テレセントリックとは、「望遠点に合わせた」または「望遠点と同じ位置にある」という意味を持つ言葉です。光学系においては、望遠点とは、平行光線が集まる位置のことを指します。
テレセントリックなレンズ系は、望遠点を中心に光線が集まるように設計されており、像の歪みや収差を最小限に抑えることができます。特に、リソグラフィ技術においては、微細なパターンを高精度で転写するために、テレセントリックなレンズ系が必要不可欠となっています。
テレセントリック光学系の原理
テレセントリック光学系は、物体側テレセントリック、像側テレセントリック、双方テレセントリックの3種類に分けられます。物体側テレセントリックは、物体側の主光線が光軸に対して平行である光学系で、像側の主光線は一定の画角を持ちます。像側テレセントリックは、像側の主光線が光軸に対して平行である光学系で、物体側の主光線は一定の画角を持ちます。双方テレセントリックは、物体側と像側の両方の主光線が光軸に対して平行である光学系で、最も完全な形式のテレセントリックです。
テレセントリック光学系のメリット
テレセントリック光学系は以下のようなメリットがあります。
- 倍率変化がない:非テレセントリック光学系では、物体がレンズから遠ざかると倍率が低くなり、近づくと倍率が高くなります。これは、画像上で物体の大きさが変わることを意味します。しかし、テレセントリック光学系では、物体がレンズからどれだけ離れても倍率は変わりません。これは、画像上で物体の大きさが一定であることを意味します。この特徴は、高精度な測定や検査において重要です。

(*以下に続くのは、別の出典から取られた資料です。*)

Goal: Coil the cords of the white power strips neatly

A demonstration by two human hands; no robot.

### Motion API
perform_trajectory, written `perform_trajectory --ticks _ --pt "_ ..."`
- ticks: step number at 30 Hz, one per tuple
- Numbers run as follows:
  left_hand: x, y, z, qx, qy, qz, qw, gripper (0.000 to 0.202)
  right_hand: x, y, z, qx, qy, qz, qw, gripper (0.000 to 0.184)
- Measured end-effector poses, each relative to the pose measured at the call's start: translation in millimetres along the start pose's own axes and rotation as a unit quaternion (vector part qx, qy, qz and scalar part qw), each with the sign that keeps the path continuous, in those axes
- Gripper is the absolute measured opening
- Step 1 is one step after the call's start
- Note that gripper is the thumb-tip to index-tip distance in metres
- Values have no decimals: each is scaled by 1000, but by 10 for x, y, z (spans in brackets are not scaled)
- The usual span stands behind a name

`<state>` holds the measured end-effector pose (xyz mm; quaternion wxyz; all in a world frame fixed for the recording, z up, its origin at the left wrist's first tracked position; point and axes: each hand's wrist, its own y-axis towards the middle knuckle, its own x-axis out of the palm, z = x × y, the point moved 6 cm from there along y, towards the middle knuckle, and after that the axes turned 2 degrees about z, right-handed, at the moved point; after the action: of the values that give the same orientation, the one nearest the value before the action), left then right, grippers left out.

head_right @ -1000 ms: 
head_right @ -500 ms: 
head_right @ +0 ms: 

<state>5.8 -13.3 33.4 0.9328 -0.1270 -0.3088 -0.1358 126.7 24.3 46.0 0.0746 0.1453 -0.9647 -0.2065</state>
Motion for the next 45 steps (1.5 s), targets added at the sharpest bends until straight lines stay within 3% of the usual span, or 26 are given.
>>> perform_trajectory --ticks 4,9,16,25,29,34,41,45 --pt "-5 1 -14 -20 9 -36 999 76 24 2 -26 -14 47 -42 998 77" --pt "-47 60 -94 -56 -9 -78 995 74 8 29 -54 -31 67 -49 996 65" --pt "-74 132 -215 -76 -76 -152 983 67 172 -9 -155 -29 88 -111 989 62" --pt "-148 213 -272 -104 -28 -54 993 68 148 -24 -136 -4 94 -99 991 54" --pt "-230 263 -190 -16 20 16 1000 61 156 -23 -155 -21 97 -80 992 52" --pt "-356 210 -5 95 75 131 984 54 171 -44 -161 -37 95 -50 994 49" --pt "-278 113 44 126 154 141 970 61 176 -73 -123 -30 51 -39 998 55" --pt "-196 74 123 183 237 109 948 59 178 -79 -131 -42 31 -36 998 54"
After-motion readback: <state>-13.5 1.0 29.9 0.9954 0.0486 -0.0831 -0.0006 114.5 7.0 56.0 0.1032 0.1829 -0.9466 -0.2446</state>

- 歪みが少ない:非テレセントリック光学系では、画像周辺部において歪みが発生しやすくなります。これは、画像上で物体の形が変わることを意味します。しかし、テレセントリック光学系では、画像全域において歪みが抑えられます。これは、画像上で物体の形が正確であることを意味します。この特徴は、高精度な測定や検査において重要です。
- 深度への感度が低い:非テレセントリック光学系では、物体の奥行き方向においても画角が存在します。これは、画像上で物体の奥行き方向における位置や傾きが影響することを意味します。